Giovanni rolled his eyes. "Mother, really."
"Now don't argue with me, Giovanni. You don't want me to catch pneumonia from the rain..." She carefully moved away from another trainer who appeared to have a bad case of lice. "... or any other infectious disease that could possibly find me. Be a good boy and find the car."
"All right, all right." The young man raised the collar of his coat, then dashed out into the maelstrom of cars and people.
At first, he moved gracefully--dodging a car here, a bike there, sidestepping a careless pedestrian. But he paused a bit too long after avoiding a Corvette... and ran smack into a young woman. She tumbled into the street, dropping her basket of flowers all over the street.
"Oh, goodness!" Giovanni hurried to help the girl up, but she waved him away.
"Oh, dammit, my basket!" She saved it from being crushed by stampeding feet.
He bent to salvage a bouquet of daffodils. "Here, let me help you."
"For crying out loud!" The girl tossed another bouquet down and stomped. "Two bunches of violets, in the mud, practically broken!" She whirled on him. "Why don't you watch where you're going, huh?"
Giovanni gazed at her. She was a young woman, not more than twenty, he guessed, though she wore her hair in two pigtails that made her seem a lot younger. Strange... he'd never really paid much attention to redheads before... but this one had big, bright brown eyes. If she looked like a proper lady and not like a wet, bedraggled cat, she would almost be pretty...
Then he heard his mother's voice behind him. "Giovanni, find the car before I catch my death!"
"Yes, Mother," he called over his shoulder before handing the daffodils to the young woman. "Sorry about that. I managed to save these." And he gave her his patented "lady-killer" smile.
Strangely enough, the flower girl didn't seem impressed at all. "Thanks. Next time, though, just be more careful, okay?"
Women were strange creatures. Any other woman would have practically fainted. Oh, well. "Okay." And he ran off to find Wyatt and the car.
Under the awnings, Lydia watched the whole exchange and frowned. Who was this brazen hussy flirting with her perfect son? Did this girl really think that the Viridian City Gym Leader would be interested in a common flower girl? But here came the little wench now, running up the church stairs.
"Hey, is that your son?" The girl had the most atrocious accent.

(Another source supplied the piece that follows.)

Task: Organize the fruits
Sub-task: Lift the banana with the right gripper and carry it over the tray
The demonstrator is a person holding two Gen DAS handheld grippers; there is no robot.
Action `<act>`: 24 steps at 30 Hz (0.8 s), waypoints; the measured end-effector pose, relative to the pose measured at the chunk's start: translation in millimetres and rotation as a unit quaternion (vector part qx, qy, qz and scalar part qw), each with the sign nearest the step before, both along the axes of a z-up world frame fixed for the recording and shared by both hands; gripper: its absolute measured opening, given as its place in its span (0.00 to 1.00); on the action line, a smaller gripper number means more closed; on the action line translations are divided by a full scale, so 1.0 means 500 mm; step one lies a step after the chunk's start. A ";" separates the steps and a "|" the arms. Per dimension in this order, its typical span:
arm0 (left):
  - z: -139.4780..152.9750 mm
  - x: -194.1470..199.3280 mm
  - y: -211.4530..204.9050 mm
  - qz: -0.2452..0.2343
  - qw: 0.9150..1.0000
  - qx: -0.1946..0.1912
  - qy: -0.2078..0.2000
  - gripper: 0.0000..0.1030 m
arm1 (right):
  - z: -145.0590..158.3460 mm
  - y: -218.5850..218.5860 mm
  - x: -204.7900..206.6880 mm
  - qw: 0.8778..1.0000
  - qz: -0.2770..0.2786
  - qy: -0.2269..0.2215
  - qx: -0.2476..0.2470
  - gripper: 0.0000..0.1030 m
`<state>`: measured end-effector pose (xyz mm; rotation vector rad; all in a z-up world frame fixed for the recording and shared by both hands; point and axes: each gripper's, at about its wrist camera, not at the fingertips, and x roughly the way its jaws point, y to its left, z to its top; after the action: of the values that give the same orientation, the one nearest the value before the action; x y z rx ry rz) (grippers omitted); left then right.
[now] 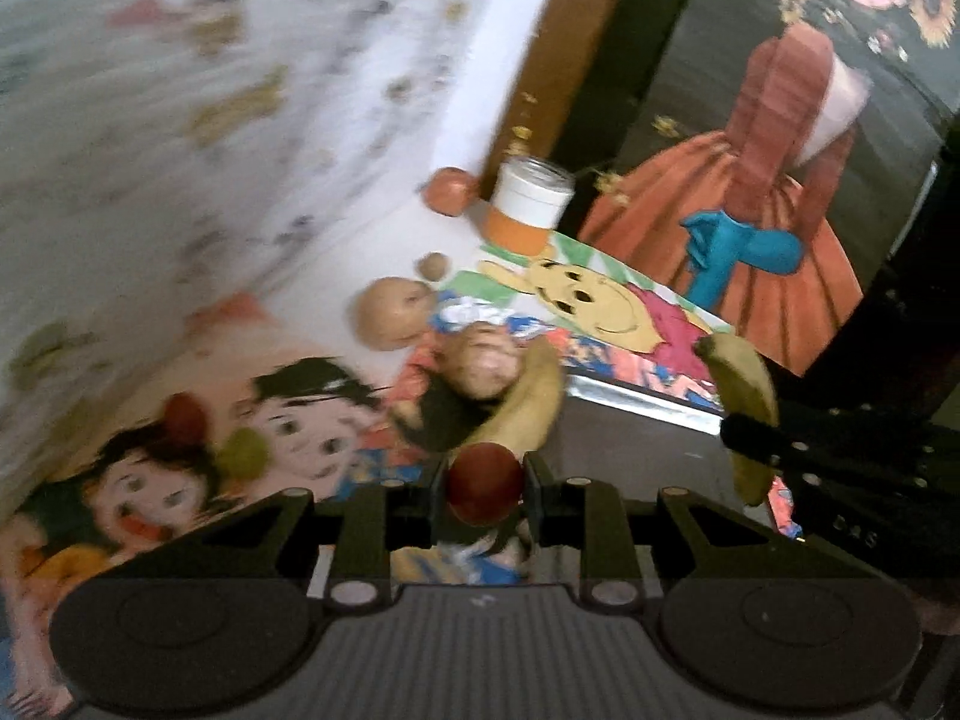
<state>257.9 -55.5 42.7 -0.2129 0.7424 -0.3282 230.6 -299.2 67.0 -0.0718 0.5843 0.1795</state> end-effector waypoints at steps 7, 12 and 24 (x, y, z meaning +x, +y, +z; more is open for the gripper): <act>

Lydia cringed to hear it. "If you'd raised him to have any kind of manners, you wouldn't let him ruin a girl's flowers without paying for 'em."

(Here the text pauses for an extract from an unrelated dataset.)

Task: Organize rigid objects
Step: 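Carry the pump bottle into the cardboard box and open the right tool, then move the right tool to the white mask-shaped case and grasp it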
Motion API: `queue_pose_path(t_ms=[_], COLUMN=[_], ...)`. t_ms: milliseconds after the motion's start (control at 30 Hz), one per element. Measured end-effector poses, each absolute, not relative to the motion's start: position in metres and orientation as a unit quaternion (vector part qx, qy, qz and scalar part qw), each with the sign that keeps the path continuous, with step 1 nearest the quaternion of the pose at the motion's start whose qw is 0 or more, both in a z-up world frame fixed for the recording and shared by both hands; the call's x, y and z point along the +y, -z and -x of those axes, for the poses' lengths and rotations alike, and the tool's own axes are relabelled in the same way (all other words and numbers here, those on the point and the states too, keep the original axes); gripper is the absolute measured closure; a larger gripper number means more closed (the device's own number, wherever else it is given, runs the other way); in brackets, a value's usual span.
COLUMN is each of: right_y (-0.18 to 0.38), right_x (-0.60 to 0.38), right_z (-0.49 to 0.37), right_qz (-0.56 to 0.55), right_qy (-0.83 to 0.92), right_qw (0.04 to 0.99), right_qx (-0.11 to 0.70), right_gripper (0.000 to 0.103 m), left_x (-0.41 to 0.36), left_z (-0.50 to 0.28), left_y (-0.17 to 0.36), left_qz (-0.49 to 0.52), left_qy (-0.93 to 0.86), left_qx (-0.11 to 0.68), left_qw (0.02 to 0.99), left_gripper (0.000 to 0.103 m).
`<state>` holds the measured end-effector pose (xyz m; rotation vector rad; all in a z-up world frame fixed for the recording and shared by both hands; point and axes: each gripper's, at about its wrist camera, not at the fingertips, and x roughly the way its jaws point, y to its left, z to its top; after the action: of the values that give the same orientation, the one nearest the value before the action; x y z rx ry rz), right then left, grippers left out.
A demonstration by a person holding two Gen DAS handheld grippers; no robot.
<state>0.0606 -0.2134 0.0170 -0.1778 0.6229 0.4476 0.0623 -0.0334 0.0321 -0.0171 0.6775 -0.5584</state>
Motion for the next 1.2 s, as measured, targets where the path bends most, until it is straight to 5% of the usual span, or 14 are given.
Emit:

"Oh, go about your business, girl, and don't bother me." With a dramatic sweep of her skirts and lift of her head, Lydia moved away to another pillar.
She pretended not to hear the girl's last words. "And if you'd had any manners, you wouldn't run away without paying either. Sheesh." Dirty commoners, backtalking to their betters...
"Taxi! Taxi!"
But the cabs all bypassed the tall, darkly handsome young man with the luggage at his side.
As he stood in the pouring rain, Spencer Hale decided that he should never have left Ecruteak.
First the long train ride. Then the getting pushed around in the train station. Now the sudden rainstorm. And he was stuck out in it, and totally unable to find any means of getting to Pallet Town. And if he stood here one more minute, he was going to be a puddle.
Fortunately there was a church nearby. He could see people standing under the awnings there. That would be a nice place to wait out the rainstorm... Spencer grabbed his suitcase and hurried over.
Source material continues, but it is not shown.